Myelin can greatly increase the speed of electrical impulses in neurons because information technology insulates the axon and assembles voltage-gated sodium channel clusters at discrete nodes along its length. Myelin damage causes several neurological diseases, such as multiple sclerosis. Future studies for myelin biology and pathology volition provide important clues for establishing new treatments for demyelinating diseases.

References and Recommended Reading


Brinkmann, B. Thousand. et al.
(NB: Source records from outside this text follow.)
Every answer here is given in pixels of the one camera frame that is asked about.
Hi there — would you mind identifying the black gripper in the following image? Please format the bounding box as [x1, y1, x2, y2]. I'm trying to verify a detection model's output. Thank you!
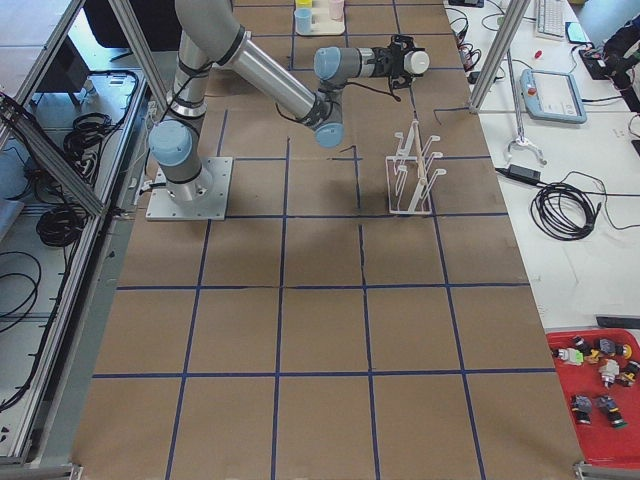
[372, 34, 426, 102]

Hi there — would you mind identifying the pale green white cup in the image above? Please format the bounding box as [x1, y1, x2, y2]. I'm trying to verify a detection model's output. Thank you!
[403, 50, 430, 76]

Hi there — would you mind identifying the pink plastic cup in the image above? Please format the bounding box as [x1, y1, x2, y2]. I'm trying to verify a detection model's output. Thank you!
[328, 0, 344, 21]

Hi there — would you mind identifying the wooden rack dowel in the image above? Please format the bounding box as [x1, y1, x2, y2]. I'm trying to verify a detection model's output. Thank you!
[411, 119, 427, 184]

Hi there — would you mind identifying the light blue plastic cup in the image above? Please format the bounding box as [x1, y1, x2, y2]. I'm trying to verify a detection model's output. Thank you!
[294, 8, 313, 35]

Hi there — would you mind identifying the white rabbit print tray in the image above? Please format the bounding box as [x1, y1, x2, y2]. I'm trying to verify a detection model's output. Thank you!
[301, 0, 345, 36]

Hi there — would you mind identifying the blue teach pendant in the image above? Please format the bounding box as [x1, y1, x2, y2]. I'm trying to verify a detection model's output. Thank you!
[520, 69, 587, 124]

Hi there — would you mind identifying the black power adapter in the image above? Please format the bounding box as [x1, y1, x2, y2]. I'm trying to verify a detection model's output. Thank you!
[507, 164, 541, 186]

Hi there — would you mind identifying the white keyboard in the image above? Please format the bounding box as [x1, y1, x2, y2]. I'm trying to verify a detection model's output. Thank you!
[534, 0, 565, 41]

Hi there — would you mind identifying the red parts tray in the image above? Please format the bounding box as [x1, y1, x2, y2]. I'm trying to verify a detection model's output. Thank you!
[547, 329, 639, 469]

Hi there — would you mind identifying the white wire cup rack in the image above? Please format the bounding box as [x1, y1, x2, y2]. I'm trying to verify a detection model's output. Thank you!
[385, 124, 447, 216]

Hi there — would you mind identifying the aluminium frame post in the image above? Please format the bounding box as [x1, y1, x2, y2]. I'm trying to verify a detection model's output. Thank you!
[469, 0, 530, 113]

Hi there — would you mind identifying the coiled black cable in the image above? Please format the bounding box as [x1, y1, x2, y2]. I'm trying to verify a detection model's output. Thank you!
[529, 180, 606, 242]

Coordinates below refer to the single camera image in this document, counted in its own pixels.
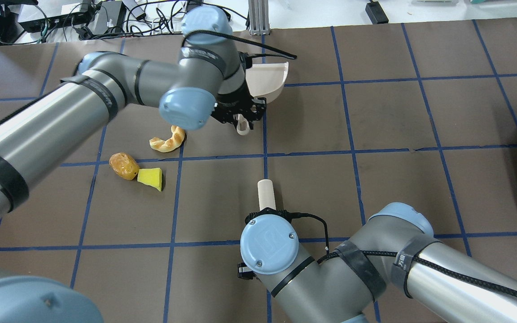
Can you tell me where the yellow sponge wedge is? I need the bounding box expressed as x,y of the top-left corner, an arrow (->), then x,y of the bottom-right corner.
137,168 -> 163,192

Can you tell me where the beige hand brush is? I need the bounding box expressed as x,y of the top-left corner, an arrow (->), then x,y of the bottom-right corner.
257,179 -> 276,210

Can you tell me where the black power adapter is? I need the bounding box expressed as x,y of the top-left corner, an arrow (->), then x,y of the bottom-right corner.
365,0 -> 389,25

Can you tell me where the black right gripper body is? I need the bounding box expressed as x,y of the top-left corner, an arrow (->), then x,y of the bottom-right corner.
238,262 -> 257,280

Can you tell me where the brown potato toy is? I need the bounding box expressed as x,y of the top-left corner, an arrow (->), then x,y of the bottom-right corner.
109,153 -> 140,180

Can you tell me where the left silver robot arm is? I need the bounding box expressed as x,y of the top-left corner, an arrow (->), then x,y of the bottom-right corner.
0,5 -> 266,219

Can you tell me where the croissant toy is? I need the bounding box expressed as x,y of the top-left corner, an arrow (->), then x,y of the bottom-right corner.
149,125 -> 186,153

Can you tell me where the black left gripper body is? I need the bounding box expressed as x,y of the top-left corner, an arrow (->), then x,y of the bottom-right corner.
210,87 -> 267,131

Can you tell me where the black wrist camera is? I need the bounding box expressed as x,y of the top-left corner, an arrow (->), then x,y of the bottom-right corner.
244,207 -> 293,225

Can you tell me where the aluminium frame post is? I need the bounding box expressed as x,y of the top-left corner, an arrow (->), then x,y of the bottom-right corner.
248,0 -> 271,35

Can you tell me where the beige plastic dustpan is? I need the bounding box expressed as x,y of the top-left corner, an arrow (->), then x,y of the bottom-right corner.
235,62 -> 289,136

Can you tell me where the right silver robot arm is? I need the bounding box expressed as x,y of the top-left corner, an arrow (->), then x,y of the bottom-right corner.
239,202 -> 517,323

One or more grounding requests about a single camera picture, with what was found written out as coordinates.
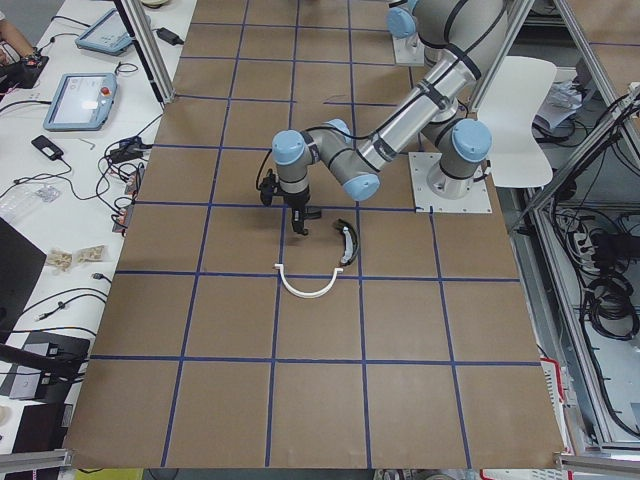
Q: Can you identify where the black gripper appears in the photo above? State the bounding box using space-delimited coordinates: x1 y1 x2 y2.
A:
285 189 310 235

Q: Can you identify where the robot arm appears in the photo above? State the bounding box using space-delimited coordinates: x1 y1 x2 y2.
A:
386 0 417 49
272 1 508 234

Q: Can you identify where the curved brake shoe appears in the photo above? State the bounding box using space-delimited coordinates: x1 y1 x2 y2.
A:
333 219 360 267

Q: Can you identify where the white chair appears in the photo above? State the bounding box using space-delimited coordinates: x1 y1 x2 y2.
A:
477 56 556 188

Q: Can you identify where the black power adapter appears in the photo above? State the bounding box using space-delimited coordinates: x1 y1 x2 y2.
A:
156 27 184 46

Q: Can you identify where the near teach pendant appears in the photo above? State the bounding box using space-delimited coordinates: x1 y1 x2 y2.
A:
43 72 118 131

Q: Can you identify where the teach pendant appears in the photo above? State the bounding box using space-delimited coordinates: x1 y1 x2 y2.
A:
43 72 118 131
75 8 132 56

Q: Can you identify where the far teach pendant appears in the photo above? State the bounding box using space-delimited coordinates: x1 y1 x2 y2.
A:
75 8 132 56

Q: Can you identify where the black phone on table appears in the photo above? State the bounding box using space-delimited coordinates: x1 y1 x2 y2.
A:
31 135 64 161

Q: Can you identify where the red white plastic crate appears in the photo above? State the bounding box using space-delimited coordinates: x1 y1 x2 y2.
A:
540 357 574 454

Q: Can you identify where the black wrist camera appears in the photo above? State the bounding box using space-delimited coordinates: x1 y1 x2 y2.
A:
258 169 278 206

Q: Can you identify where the white curved plastic bracket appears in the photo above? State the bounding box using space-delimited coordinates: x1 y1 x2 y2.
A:
273 263 344 299

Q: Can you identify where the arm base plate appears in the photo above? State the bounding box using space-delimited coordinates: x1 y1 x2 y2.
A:
392 34 424 67
409 152 492 214

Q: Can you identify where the aluminium frame post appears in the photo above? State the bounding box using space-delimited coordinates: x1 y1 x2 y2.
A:
114 0 175 105

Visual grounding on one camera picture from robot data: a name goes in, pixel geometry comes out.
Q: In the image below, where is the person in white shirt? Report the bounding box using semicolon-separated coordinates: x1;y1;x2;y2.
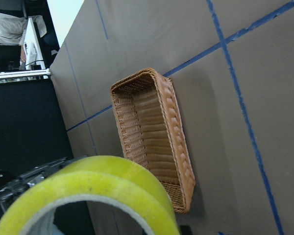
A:
0;15;47;62

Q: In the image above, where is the brown wicker basket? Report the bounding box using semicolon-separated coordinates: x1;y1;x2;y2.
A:
110;68;196;214

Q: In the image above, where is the yellow tape roll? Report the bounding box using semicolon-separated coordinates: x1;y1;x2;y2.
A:
0;156;179;235

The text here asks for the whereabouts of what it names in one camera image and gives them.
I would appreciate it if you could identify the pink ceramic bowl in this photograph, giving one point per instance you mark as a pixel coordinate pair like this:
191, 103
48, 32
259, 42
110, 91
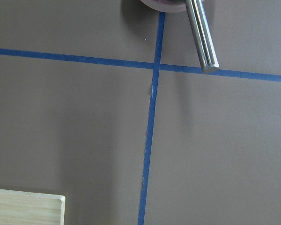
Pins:
167, 6

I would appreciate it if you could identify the bamboo cutting board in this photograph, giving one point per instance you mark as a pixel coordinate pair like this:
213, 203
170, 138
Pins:
28, 208

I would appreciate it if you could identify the metal scoop with handle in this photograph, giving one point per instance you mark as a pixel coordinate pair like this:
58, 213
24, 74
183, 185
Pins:
202, 37

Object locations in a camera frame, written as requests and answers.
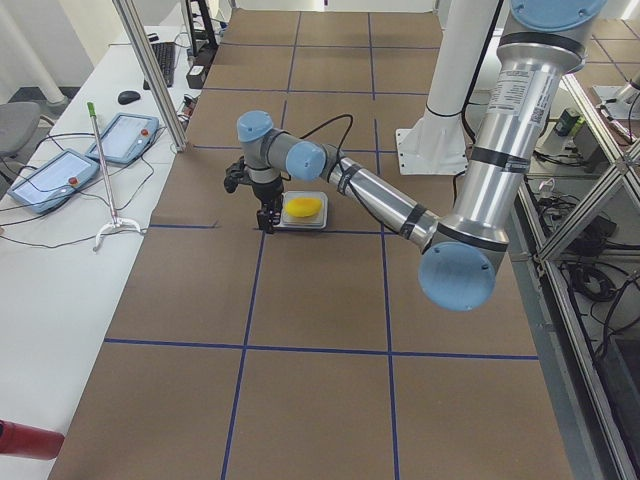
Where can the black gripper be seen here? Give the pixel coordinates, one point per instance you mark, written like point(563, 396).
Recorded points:
point(265, 192)

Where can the yellow mango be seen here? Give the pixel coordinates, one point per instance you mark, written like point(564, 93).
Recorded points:
point(303, 207)

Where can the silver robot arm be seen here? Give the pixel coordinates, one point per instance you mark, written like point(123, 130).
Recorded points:
point(462, 251)

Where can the silver digital kitchen scale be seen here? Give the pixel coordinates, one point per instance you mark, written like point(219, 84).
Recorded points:
point(317, 222)

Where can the green tipped grabber stick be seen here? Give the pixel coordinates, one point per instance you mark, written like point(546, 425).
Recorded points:
point(117, 223)

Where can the black small box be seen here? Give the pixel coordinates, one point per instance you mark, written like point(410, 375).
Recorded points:
point(196, 77)

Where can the far blue teach pendant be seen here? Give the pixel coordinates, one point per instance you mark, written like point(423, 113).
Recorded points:
point(126, 137)

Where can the blue teach pendant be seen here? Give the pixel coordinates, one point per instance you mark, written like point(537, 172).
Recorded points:
point(55, 182)
point(126, 137)

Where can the black monitor stand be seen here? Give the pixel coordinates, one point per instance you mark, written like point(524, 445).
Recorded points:
point(200, 27)

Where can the black computer mouse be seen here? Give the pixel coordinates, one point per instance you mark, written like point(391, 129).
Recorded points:
point(128, 96)

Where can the black keyboard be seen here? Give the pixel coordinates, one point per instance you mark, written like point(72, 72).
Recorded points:
point(165, 55)

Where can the near blue teach pendant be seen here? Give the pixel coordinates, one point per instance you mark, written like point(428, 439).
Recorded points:
point(55, 182)

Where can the grey office chair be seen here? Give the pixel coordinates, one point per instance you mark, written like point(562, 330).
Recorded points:
point(19, 122)

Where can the red cylinder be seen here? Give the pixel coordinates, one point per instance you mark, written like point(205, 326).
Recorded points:
point(29, 442)

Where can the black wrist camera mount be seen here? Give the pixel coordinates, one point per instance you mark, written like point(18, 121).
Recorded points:
point(235, 175)

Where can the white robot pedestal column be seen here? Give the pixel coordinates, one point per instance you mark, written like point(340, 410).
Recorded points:
point(436, 144)

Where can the aluminium frame post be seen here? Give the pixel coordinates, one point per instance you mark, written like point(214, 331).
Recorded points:
point(142, 48)

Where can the aluminium frame rail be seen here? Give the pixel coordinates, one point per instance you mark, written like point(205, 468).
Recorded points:
point(582, 251)

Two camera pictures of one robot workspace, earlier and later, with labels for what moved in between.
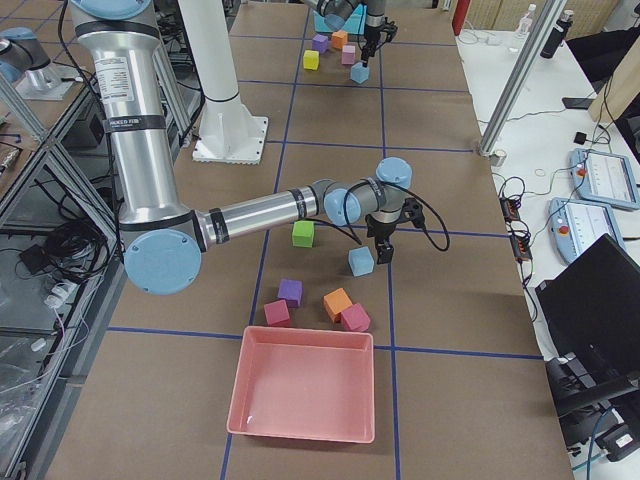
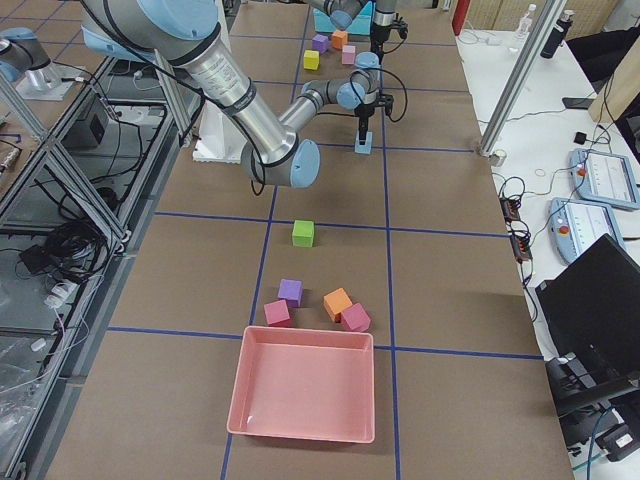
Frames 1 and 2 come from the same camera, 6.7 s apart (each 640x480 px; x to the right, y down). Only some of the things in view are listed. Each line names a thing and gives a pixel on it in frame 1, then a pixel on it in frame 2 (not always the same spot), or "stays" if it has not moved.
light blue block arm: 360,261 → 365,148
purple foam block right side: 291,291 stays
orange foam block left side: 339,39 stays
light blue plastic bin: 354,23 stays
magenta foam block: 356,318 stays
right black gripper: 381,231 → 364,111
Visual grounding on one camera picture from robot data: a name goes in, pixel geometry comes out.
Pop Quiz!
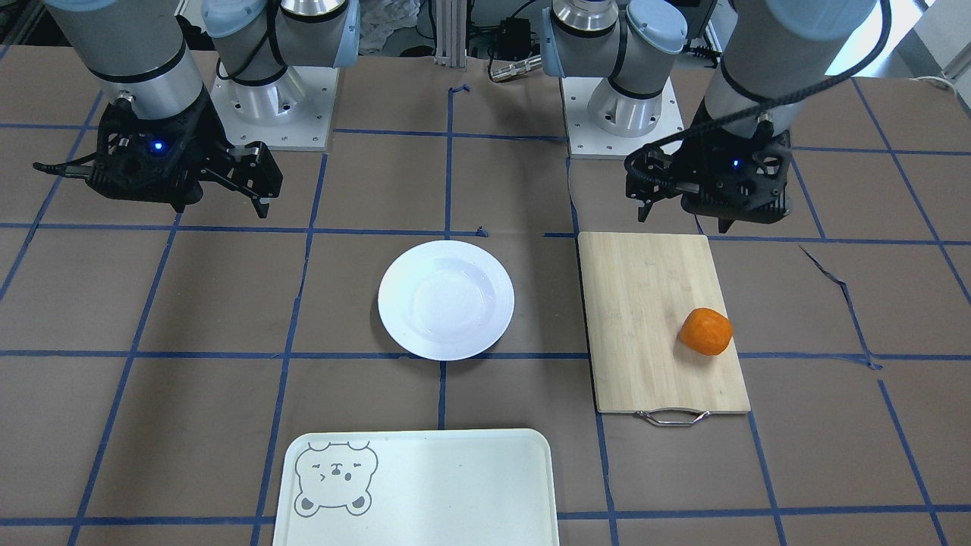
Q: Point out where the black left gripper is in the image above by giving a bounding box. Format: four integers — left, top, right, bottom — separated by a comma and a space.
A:
624, 106, 792, 234

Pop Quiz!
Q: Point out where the orange fruit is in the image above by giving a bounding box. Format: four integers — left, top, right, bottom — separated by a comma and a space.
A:
677, 307, 734, 356

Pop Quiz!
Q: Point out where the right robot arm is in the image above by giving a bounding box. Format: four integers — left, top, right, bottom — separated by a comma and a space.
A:
33, 1, 360, 218

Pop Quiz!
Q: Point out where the bamboo cutting board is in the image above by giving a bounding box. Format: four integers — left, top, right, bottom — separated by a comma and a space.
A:
578, 231, 750, 426

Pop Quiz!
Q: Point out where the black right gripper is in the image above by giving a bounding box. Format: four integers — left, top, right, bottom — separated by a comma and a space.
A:
34, 96, 284, 220

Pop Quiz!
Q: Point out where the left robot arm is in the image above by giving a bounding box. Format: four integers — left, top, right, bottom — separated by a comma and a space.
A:
541, 1, 892, 233

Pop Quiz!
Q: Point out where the white round plate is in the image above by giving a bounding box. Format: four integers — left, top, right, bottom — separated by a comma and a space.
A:
377, 240, 516, 362

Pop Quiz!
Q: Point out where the aluminium frame post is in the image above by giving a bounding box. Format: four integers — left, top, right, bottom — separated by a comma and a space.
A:
433, 0, 469, 70

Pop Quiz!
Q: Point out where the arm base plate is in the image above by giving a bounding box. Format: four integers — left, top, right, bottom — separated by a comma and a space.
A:
561, 77, 684, 159
209, 67, 342, 152

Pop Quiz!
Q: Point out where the cream bear tray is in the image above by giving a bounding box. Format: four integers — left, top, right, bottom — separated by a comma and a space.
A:
273, 428, 561, 545
Neuregulin-i/ErbB signaling serves distinct functions in myelination of the peripheral and central nervous arrangement. Neuron 59, 581–595 (2008).

Franklin, R. J. & ffrench-Constant, C. Remyelination in the CNS: From biology to therapy. Nature Reviews Neuroscience 9, 839–855 (2008).

Nave, K. A. & Salzer, J. L. Axonal regulation of myelination by neuregulin 1. Current Stance in Neurobiology xvi, 492–500 (2006).

Poliak, Due south. & Peles, E. The local differentiation of myelinated axons at nodes of Ranvier. Nature Reviews Neuroscience 4, 968–980 (2003).

Sherman, D. L. & Brophy, P. J. Mechanisms of axon ensheathment and myelin growth. Nature Reviews Neuroscience vi, 683–690 (2005).

Siffrin, 5. et al. Multiple sclerosis — candidate mechanisms underlying CNS atrophy. Trends in Neurosciences 33, 202–210 (2010).

Susuki, K. & Rasband, M. Northward. Molecular mechanisms of node of Ranvier germination. Current Opinion in Cell Biology xx, 616–623 (2008).

Waxman, S. G., Kocsis, J. D. & Stys, P. K., eds. The Axon: Construction, Function and Pathophysiology. New York: Oxford University Press, 1995.